>>80921808I'm pretty sure LotR was about Catholicism and forgiveness. It does comment on our world, but certainly not in the way that's common for science fiction. And comparing Fantasy as a genre and Star Trek as an example of science fiction is a bit of an unfair fight, given that Star Trek can without exageration be said to be some of the best television and science fiction ever.
In the end, there are no real rules, and loads of people simply say "magic = fantasy, technology = science fiction". Even Margaret Atwood abhorred the idea that she was writing science fiction, despite it clearly being science fiction, because most people figure science fiction to be "space ships and talking squid".

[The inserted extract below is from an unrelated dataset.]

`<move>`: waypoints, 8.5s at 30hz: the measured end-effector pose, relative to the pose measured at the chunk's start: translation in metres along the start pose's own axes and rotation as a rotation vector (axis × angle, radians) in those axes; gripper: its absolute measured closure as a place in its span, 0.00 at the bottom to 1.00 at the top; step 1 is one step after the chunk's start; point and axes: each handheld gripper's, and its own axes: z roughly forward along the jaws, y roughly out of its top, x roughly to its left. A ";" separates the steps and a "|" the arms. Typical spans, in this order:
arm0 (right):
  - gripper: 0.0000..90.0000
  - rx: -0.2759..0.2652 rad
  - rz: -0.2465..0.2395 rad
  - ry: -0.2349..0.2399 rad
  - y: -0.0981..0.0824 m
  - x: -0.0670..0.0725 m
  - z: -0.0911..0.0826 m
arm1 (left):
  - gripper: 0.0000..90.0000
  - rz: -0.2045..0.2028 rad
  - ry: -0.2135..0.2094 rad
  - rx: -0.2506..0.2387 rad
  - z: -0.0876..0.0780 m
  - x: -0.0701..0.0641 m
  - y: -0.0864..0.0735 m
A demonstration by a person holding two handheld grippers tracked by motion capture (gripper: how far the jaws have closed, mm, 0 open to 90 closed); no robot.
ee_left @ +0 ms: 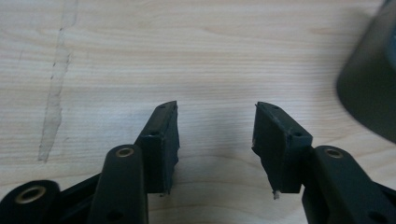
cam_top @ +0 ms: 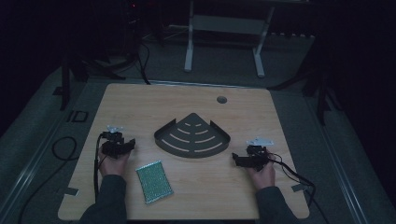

Neither genre needs to do any social commentary to be considered part of the genre. So if we pare it down, we can say science fiction is all fiction where scientific progress changes the setting from our world in a way that informs the plot. On the other hand, fantasy is all fiction that draws inspiration from mythology, legend, and history, and where this inspiration directly informs the plot. Both are speculative fiction because their central themes revolve around speculation from a certain known point.
This also shines an interesting light on that redheaded stepchild, steampunk. Because steampunk does BOTH. It takes the concept of science fiction (scientific progress) and places it in a world informed by myth, legend, and history (some of which used to be the science fiction of the 19th century).
So, to answer the central question: Zootopia is firmly in the realm of science fiction. Not in the least because its name and central theme unvoke one of the old mainstays of science fiction; the utopia. Utopia itself being, basically, science fiction from 1516.